Re: [PATCH V2 2/2] x86/tdx: Skip clearing reclaimed pages unless X86_BUG_TDX_PW_MCE is present
From: Edgecombe, Rick P
Date: Mon Jul 07 2025 - 14:16:13 EST
On Mon, 2025-07-07 at 07:32 -0700, Dave Hansen wrote:
> On 7/7/25 00:15, Chao Gao wrote:
> > > Why should this specific kind of freeing (TDX private memory being freed
> > > back to the host) operation be different from any other kind of free?
> > To limit the impact of software bugs (e.g., TDX module bugs) to TDX guests
> > rather than affecting the entire kernel.
>
> It's one thing if the TDX module is so constantly buggy that we're
> getting tons of kernel crash reports that we track back to the TDX module.
Even if this happens, I think it would be good to limit kernel-side safety code
to finding TDX module bugs.
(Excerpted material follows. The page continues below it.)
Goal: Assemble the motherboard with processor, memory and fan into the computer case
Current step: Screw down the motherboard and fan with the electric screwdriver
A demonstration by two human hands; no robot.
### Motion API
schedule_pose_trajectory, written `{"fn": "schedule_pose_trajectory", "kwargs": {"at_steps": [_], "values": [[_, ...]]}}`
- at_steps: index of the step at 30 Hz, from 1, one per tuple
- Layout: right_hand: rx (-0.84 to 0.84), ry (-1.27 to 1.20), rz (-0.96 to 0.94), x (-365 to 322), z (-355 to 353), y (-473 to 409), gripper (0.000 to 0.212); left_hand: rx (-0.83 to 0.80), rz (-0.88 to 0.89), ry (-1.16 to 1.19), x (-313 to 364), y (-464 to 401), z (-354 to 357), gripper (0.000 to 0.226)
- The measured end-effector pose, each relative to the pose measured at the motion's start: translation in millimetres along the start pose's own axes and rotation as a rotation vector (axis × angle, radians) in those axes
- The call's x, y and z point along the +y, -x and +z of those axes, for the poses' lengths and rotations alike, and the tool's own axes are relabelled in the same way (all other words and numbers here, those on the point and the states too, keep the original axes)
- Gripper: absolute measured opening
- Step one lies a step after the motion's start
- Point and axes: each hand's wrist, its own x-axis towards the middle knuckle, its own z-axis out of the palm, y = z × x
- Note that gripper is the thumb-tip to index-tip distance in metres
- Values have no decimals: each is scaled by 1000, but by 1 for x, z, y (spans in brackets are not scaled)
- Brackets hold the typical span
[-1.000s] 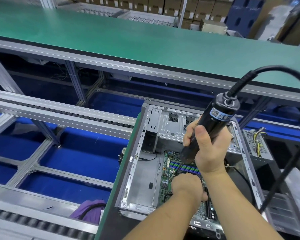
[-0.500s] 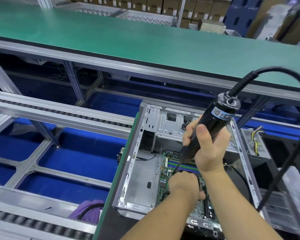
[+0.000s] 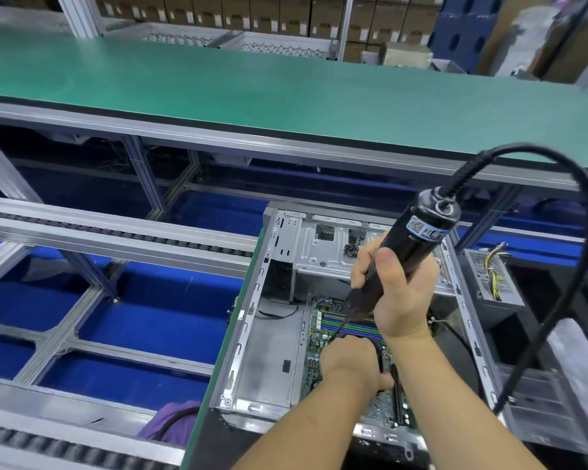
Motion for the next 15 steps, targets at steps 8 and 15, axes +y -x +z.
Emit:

Not working around them.
>
> It's quite another thing to add kernel complexity to preemptively lessen
> the chance of a theoretical TDX bug.
And lessen the chance of catching the bug and fixing it in the TDX module.
Otherwise we develop a "works by accident" solution that causes crashes for
unknown reasons if anyone removes code.
This pattern of adding defensive protections against TDX module bugs came up in
the TDX huge pages patches as well. Let's make the type of reasoning here the
norm.